Per‑cluster country summaries (top ISO‑3 codes and counts) show that some themes are geographically concentrated (e.g., regional conflicts, coalition statements), while others are broadly shared (e.g., development and sustainability). These distributions help distinguish clusters driven by regional crises from those reflecting global agenda items.

topN_iso <- 5

per_cluster_iso_counts <- speeches_df_plot |>
  filter(!is.na(iso3) & nzchar(iso3)) |>
  count(cluster_km, iso3, name = "n_docs") |>
  arrange(cluster_km, desc(n_docs), iso3)

cluster_iso_summary <- per_cluster_iso_counts |>
  group_by(cluster_km) |>
  summarise(
    n_docs_total   = sum(n_docs),
    n_iso3         = n_distinct(iso3),
    .groups = "drop"
  ) |>
  arrange(desc(n_docs_total))
# (E2) Top ISO3 per cluster (faceted bar chart; shows top 10 per cluster)
top_iso_plot_df <- per_cluster_iso_counts |>
  group_by(cluster_km) |>
  slice_max(order_by = n_docs, n = topN_iso, with_ties = TRUE) |>
  ungroup() |>
  mutate(iso3 = forcats::fct_reorder(iso3, n_docs))

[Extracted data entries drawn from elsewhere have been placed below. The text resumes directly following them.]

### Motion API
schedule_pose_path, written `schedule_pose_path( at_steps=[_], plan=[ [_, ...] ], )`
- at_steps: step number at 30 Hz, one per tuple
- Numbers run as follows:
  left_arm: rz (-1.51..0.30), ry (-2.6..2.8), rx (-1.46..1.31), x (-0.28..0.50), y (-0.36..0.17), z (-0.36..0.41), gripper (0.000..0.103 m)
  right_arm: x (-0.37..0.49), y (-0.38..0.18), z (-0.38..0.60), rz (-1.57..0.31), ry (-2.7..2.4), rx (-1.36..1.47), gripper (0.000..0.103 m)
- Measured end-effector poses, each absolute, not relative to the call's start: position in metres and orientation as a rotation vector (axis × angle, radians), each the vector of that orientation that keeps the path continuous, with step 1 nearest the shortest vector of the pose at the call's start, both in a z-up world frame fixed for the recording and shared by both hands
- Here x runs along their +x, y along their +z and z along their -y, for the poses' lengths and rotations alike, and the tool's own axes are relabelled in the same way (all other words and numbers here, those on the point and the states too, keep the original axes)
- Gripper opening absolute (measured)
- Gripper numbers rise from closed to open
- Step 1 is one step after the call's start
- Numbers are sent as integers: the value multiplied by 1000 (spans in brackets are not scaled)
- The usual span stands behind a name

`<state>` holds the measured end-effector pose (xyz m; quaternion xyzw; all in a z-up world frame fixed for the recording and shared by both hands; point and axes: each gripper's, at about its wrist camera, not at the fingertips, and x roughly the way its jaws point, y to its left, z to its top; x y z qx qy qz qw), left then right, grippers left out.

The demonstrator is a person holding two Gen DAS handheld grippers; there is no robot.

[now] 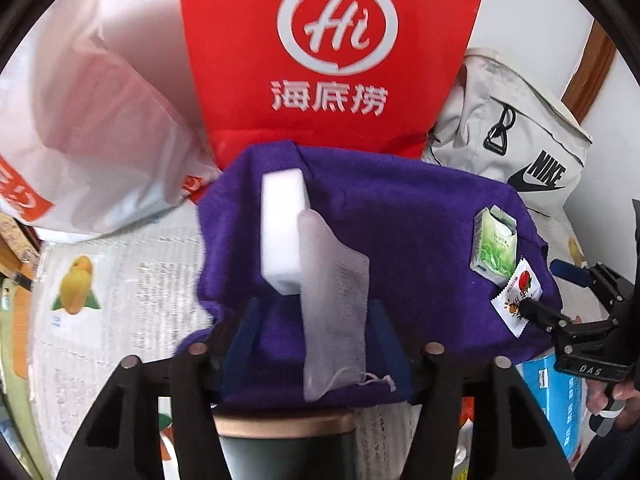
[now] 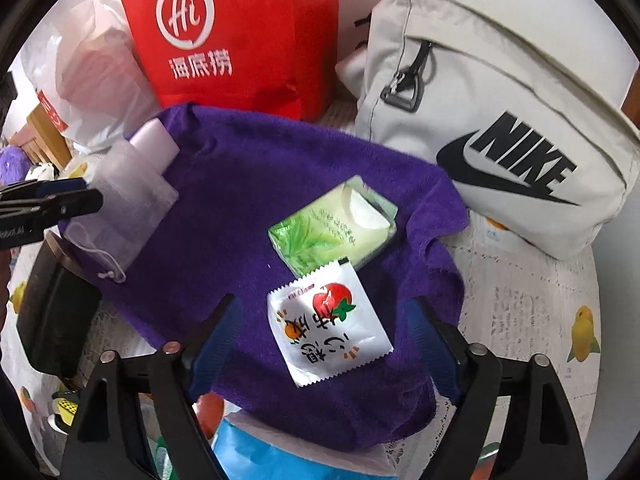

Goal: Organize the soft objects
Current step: 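Lay the mesh pouch on the towel with the left gripper while the right drops the packet, then move the left gripper toward the white plush toy while the right grasps the yellow adidas pouch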

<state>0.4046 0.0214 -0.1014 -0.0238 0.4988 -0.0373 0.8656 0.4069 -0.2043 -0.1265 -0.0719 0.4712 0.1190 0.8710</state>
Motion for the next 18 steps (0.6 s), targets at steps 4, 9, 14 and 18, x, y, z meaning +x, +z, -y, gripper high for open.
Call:
schedule_pose_path(
  at_steps=[4, 9, 14, 18],
  plan=[
    [-1040, -19, -60, 389, -85, -31, 66, 392, -108, 212, -949, 253, -107, 84],
    [-955, -55, -142, 353, -62, -40, 66, 361, -86, 214, -896, 261, -104, 84],
    [-861, -145, -267, 308, -49, -44, 66, 324, -73, 210, -866, 265, -112, 84],
    [-915, -119, -238, 282, -55, -39, 66, 295, -70, 207, -850, 276, -105, 84]
  ],
)
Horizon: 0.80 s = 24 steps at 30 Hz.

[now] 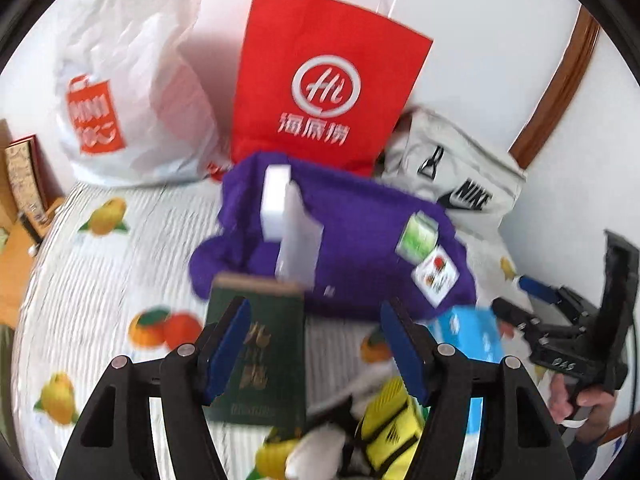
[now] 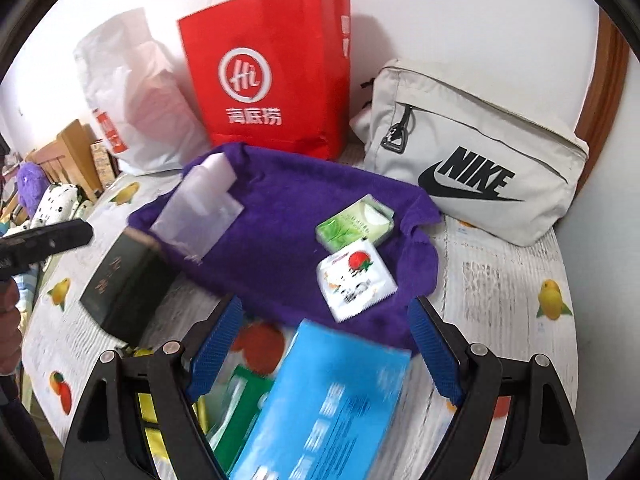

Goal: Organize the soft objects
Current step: 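Move the left gripper toward the white plush toy while the right grasps the yellow adidas pouch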

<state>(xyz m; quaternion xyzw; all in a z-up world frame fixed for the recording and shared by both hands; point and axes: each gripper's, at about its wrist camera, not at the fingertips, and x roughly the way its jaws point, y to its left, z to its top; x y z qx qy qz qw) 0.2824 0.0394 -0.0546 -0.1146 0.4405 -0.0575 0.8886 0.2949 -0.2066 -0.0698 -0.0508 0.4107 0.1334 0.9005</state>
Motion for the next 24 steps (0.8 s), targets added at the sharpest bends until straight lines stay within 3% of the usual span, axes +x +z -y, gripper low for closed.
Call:
schedule_pose_path(
  at_steps=[13, 24],
  plan=[
    [-941, -35, -247, 197, -83, -59, 66, 211, -95, 156, -876, 410, -122, 84],
    [-1012, -29, -320, 176, -113, -83, 66, 221, -143, 112, -1015, 480, -147, 84]
  ],
)
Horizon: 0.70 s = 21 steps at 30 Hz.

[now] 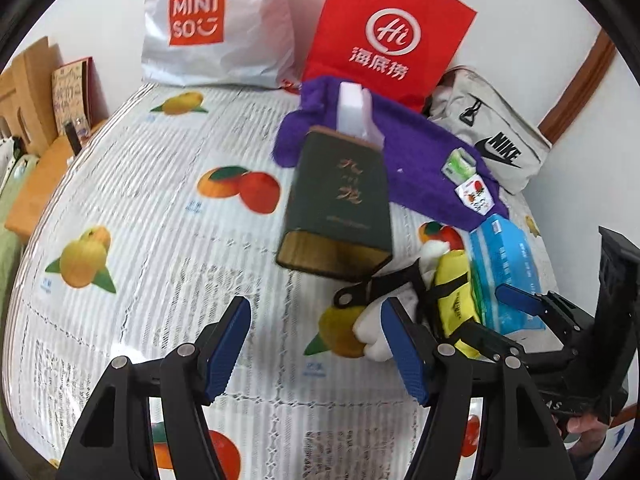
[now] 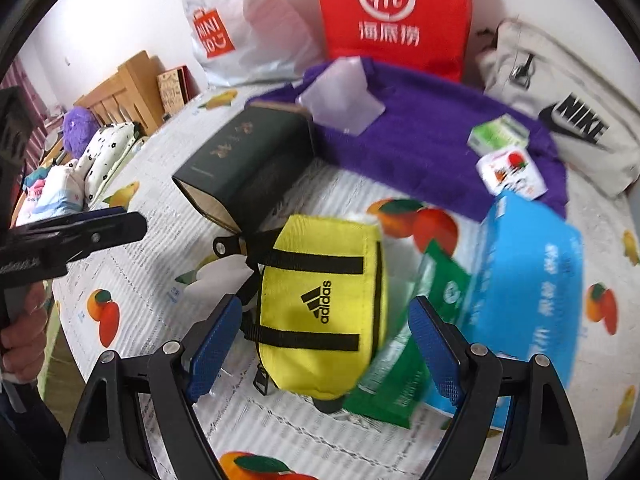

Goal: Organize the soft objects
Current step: 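Move the left gripper toward the white plush toy while the right grasps the yellow adidas pouch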

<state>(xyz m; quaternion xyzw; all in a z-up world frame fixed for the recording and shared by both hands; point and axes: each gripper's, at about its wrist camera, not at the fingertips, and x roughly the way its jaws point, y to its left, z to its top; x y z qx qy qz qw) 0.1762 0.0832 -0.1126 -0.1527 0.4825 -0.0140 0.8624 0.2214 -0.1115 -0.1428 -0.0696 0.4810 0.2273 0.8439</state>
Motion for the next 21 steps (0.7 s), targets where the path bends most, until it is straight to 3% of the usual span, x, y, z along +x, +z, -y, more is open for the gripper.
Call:
schedule_pose_path(
  at_steps=[12, 19, 21],
  plan=[
    [-1038, -39, -320, 185, -129, -93, 66, 240, -167, 91, -1070, 455, -193, 86],
    [-1056, -43, -309, 184, -133, -88, 66, 232, -158, 94, -1028, 514, -172, 69],
    [-1047, -55, -297, 182, -131, -85, 66, 230, -154, 99, -1026, 519, -147, 68]
  ],
)
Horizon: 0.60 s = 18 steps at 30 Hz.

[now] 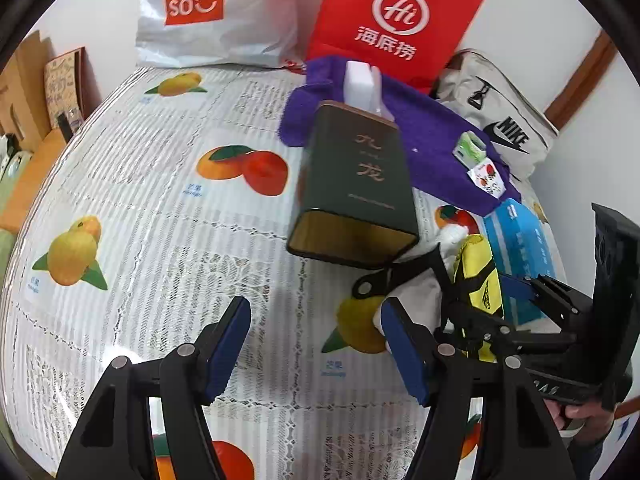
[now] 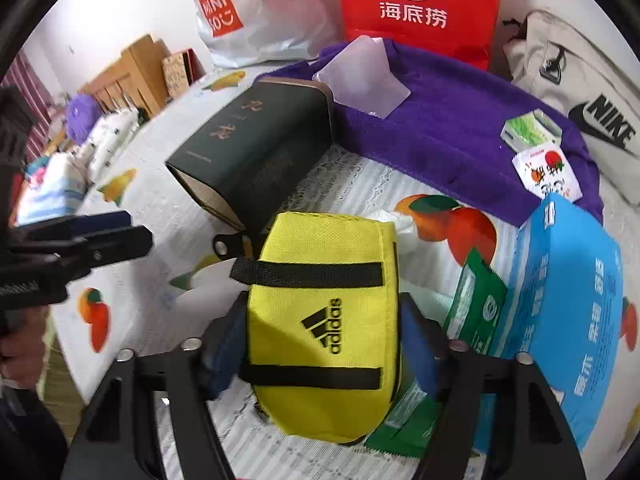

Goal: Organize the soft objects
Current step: 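Move the left gripper toward the white plush toy while the right grasps the yellow adidas pouch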

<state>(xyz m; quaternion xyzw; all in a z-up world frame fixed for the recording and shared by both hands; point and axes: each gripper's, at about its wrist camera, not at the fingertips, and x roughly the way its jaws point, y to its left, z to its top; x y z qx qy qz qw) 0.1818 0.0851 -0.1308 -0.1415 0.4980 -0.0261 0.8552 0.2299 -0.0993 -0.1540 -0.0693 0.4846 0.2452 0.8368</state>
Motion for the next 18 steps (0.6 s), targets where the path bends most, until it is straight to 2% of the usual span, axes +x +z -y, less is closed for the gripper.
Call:
schedule_pose_path(
  at_steps=[18],
  plan=[
    [-1082, -221, -173, 199, -148, -19, 66, 197, -100, 154, -877, 484, -14, 68]
  ],
)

ggplot(top_iso_plot_df, aes(x = n_docs, y = iso3, fill = cluster_km)) +
  geom_col(show.legend = FALSE) +
  facet_wrap(~ cluster_km, scales = "free_y") +
  labs(
    title = sprintf("UN Speeches — Top %d ISO3 per Cluster (k=%d, K=%d)", topN_iso, k_star, K_star),
    x = "Documents", y = "ISO3"
  ) +
  theme_minimal(base_size = 12)

ggsave(sprintf("plot_top_iso_by_cluster_k%d_K%d.png", k_star, K_star),
       width = 9, height = 7, dpi = 150)

Discussion

The analysis shows that a transparent, linear pipeline—TF‑IDF → LSA → spherical k‑means—can recover meaningful structure in a long‑horizon political speech corpus. The resulting clusters correspond intuitively to known periods of UN discourse, and their temporal trajectories underline how the agenda shifts from security and sovereignty concerns to development and sustainability, and then to health and renewed security emphasis. Because labeling is derived by c‑TF‑IDF rather than exogenous dictionaries, interpretability follows from the data. Two aspects are noteworthy. First, the presence of a diffuse cluster reflects the reality that some topics pervade multiple eras and regions (e.g., terrorism, sanctions, procedural reform). Second, the stability‑based choice of rank and K avoids overfitting and documents where the clustering is robust versus where it becomes sensitive to modeling choices.